— WORK TO COMPLETE —
Retype exactly the lines that run from the start of the data to the line holding "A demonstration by", including both, and only those.

— Stored entries —

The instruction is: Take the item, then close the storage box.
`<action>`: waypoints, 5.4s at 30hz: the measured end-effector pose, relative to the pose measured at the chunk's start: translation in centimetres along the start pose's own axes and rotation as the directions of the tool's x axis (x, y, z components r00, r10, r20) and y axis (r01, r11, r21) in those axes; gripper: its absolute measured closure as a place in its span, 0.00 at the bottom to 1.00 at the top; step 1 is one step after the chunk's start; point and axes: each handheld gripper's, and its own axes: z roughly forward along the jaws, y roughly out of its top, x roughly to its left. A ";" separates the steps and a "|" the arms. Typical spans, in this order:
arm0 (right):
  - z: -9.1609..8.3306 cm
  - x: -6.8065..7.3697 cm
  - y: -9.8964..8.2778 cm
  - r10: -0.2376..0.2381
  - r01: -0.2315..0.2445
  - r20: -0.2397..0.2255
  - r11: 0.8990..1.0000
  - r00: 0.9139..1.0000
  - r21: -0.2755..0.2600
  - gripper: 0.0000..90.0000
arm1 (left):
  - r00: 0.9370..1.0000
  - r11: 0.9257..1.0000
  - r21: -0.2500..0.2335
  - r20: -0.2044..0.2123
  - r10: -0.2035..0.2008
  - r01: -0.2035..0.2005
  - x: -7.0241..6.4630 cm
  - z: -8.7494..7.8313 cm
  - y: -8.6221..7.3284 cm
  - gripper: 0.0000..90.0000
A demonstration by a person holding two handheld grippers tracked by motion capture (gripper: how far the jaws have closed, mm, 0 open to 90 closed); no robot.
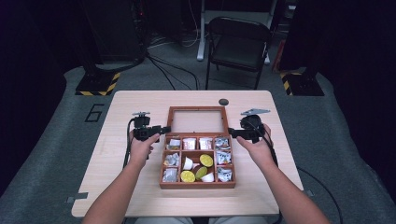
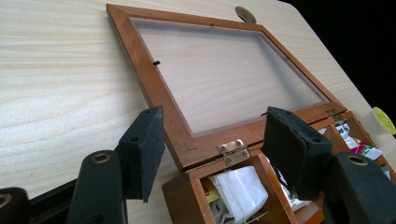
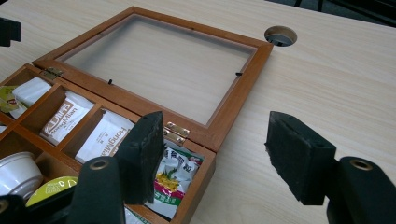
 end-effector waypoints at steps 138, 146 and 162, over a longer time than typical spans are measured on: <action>11.5 -1.9 -0.3 0.337 -0.315 -0.094 0.929 0.937 0.195 0.22 | 0.992 0.988 0.093 -0.028 -0.124 0.126 0.9 6.2 -0.3 0.29; 11.2 -1.7 -0.1 0.310 -0.292 -0.079 0.938 0.947 0.185 0.23 | 0.991 0.988 0.080 -0.036 -0.129 0.132 0.8 6.0 -0.2 0.32; 9.0 -1.3 0.9 0.260 -0.254 -0.050 0.962 0.964 0.096 0.37 | 0.996 0.996 0.001 -0.031 -0.084 0.085 0.1 4.5 0.5 0.42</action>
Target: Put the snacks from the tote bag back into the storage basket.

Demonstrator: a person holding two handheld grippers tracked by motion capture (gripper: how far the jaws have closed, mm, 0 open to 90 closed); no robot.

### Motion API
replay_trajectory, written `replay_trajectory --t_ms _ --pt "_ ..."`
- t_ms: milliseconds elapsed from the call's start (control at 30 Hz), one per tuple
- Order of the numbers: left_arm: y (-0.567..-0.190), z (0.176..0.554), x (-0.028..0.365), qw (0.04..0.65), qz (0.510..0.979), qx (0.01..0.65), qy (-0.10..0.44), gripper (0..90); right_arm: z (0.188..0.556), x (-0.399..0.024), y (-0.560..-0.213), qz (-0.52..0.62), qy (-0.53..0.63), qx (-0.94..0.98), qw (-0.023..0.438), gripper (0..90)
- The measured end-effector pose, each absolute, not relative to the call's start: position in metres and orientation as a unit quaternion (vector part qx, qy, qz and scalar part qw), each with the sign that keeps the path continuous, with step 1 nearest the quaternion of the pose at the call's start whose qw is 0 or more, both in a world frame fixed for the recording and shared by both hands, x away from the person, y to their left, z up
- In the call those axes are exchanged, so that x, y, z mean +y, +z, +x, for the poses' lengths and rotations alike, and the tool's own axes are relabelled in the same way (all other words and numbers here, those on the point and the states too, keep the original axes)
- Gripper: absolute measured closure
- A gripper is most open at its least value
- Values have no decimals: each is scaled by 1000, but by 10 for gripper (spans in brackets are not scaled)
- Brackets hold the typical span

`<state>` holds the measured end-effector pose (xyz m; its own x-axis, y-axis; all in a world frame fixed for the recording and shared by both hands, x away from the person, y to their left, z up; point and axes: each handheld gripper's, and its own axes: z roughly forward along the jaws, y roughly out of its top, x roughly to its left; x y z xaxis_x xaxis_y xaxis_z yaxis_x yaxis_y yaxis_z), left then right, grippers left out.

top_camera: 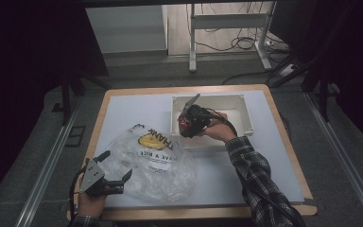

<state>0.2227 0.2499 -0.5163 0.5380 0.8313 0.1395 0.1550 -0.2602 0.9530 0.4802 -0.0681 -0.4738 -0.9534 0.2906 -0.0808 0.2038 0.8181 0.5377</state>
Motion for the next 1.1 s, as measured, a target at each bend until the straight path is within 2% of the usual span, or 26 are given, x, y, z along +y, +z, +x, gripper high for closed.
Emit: replay_trajectory --t_ms 1100 --pt "-516 223 250 502 719 342 337 6 504 -53 -505 97 264 958 63 256"
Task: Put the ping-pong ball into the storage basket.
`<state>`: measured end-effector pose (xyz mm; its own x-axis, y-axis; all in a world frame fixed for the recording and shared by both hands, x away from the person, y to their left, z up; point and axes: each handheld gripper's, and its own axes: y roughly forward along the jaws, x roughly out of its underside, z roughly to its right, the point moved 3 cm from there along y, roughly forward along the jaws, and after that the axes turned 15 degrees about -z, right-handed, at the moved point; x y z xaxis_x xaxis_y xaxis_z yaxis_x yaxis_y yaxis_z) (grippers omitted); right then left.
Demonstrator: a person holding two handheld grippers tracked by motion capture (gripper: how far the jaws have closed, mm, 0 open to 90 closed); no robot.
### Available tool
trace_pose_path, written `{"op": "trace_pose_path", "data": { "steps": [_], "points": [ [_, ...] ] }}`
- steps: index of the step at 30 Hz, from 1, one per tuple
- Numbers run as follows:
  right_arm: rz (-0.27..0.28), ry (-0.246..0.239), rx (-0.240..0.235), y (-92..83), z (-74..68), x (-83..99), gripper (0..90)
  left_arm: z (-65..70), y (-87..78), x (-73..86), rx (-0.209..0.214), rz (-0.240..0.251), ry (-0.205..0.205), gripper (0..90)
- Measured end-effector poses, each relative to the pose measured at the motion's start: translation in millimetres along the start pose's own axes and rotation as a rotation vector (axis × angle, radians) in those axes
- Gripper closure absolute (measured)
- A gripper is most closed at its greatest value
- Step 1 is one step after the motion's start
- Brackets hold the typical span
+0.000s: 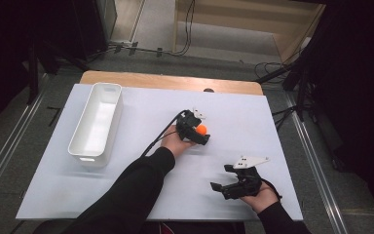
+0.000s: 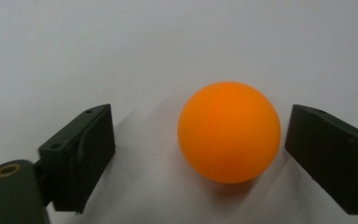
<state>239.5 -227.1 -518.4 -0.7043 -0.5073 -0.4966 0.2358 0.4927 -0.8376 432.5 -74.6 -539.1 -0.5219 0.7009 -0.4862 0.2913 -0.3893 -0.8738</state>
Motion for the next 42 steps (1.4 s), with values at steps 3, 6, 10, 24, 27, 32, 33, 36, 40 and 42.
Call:
{"op": "trace_pose_path", "data": {
  "steps": [3,6,10,24,27,32,33,36,40,42],
  "points": [
    [0.002,-0.002,0.003,0.1,0.5,-0.1,9.5,0.4,-0.7,0.9,-0.025,0.0,0.0,13.9],
    [0.002,-0.002,0.003,0.0,0.5,0.0,9.5,0.9,-0.6,0.9,-0.027,0.003,0.0,14.6],
    [-0.001,-0.002,0.002,0.2,0.1,0.0,9.5,4.5,-3.0,2.6,-0.013,0.018,0.055,25.0],
    [-0.007,-0.006,0.004,1.4,-0.7,-0.3,9.5,5.4,-6.3,3.8,0.002,0.028,0.039,51.1],
    [-0.001,-0.003,0.003,1.0,-0.7,-0.5,9.5,5.0,-6.9,3.5,0.009,0.029,0.033,51.1],
    [0.001,0.001,0.005,0.9,-0.3,-0.5,9.5,3.2,-14.3,2.3,0.077,0.031,-0.002,51.1],
    [0.001,0.0,0.003,0.8,-0.4,-0.5,9.5,2.6,-17.0,2.5,0.084,0.02,0.003,51.1],
    [0.004,-0.001,0.0,0.8,-0.8,-0.7,9.5,2.5,-25.6,2.7,0.113,0.015,-0.001,51.0],
    [0.003,0.003,0.003,0.5,-0.1,-1.0,9.5,2.8,-39.5,2.9,0.138,0.01,0.008,51.0],
    [0.006,0.004,0.004,0.3,0.3,-1.1,9.5,3.0,-42.2,3.1,0.141,0.006,0.012,51.1]
  ]
}}
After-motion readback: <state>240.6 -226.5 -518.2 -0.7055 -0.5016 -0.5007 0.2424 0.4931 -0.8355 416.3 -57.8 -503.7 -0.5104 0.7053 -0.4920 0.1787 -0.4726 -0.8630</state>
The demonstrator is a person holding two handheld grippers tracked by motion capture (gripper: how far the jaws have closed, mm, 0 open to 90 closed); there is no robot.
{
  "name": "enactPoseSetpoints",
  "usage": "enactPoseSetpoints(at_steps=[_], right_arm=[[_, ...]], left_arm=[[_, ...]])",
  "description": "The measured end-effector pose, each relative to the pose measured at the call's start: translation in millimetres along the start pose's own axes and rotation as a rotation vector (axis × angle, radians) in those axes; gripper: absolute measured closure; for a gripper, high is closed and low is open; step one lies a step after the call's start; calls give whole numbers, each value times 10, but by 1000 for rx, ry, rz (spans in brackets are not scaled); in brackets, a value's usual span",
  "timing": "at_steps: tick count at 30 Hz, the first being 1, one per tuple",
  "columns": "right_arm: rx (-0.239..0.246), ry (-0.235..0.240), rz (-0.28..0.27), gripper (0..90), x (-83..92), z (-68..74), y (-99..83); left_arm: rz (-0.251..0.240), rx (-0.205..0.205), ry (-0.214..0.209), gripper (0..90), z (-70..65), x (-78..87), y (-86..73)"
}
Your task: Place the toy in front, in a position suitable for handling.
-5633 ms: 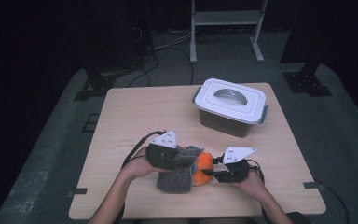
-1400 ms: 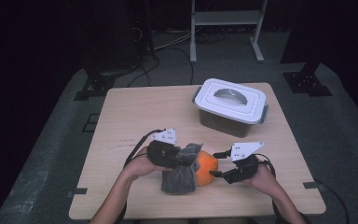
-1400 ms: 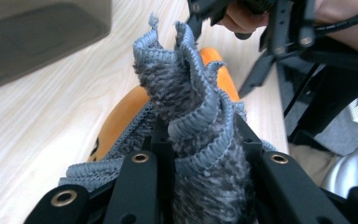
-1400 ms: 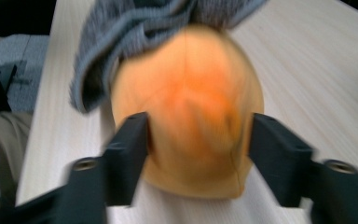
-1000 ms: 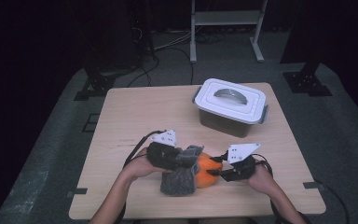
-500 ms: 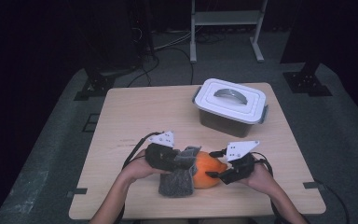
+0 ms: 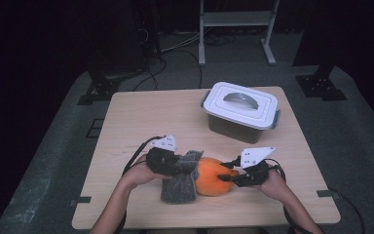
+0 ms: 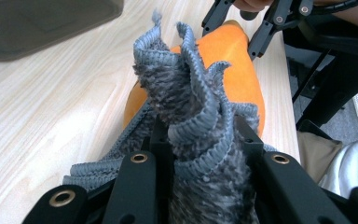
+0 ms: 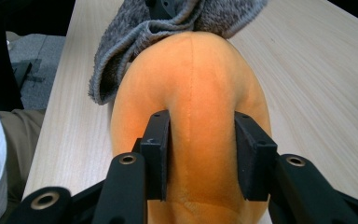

— ANSWER SPACE —
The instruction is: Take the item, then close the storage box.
`<action>`: waypoints, 5.4s at 30hz: the measured end-effector pose, relative to the pose measured at the chunk's start: translation in centimetres along the start pose's own axes and rotation as the directions of the tool's x axis (x, y, z components r00, r10, r20) and y axis (r01, r11, r21) in those axes; gripper: its absolute measured closure as a place in its span, 0.00 at the bottom to 1.00 at the top; step 1 is one step after the chunk's start; point and axes: each handheld gripper's, and its own axes: z roughly forward along the jaws, y roughly out of its top, x roughly to its left. A ";" separates the steps and a "|" the arms. Typical spans, in this order:
arm0 (right):
  - z: -9.1609..8.3306 cm
  - x: -6.8065..7.3697 cm
  - y: -9.8964..8.2778 cm
  - r10: -0.2376..0.2381
  - r01: -0.2315..0.2445
  - r20: -0.2397..0.2255
  - r11: 0.8990..1.0000
  - r00: 0.9139..1.0000
  - r21: -0.2755..0.2600
  - gripper: 0.0000..90.0000
arm1 (left):
  - r00: 0.9370..1.0000
  - r11: 0.9257..1.0000
  - r21: -0.2500..0.2335
  - r20: -0.2044..0.2123
  - r10: -0.2035..0.2008
  - r01: -0.2035..0.2005
  - x: -7.0241..6.4630 cm
  - z: -8.7494..7.8313 cm
  - y: -8.6221..7.3284 cm
  - gripper: 0.0000..90.0000
A demonstration by a person holding two handheld grippers tracked by motion capture (gripper: how far the jaws have closed, mm, 0 open to 90 closed); no robot.

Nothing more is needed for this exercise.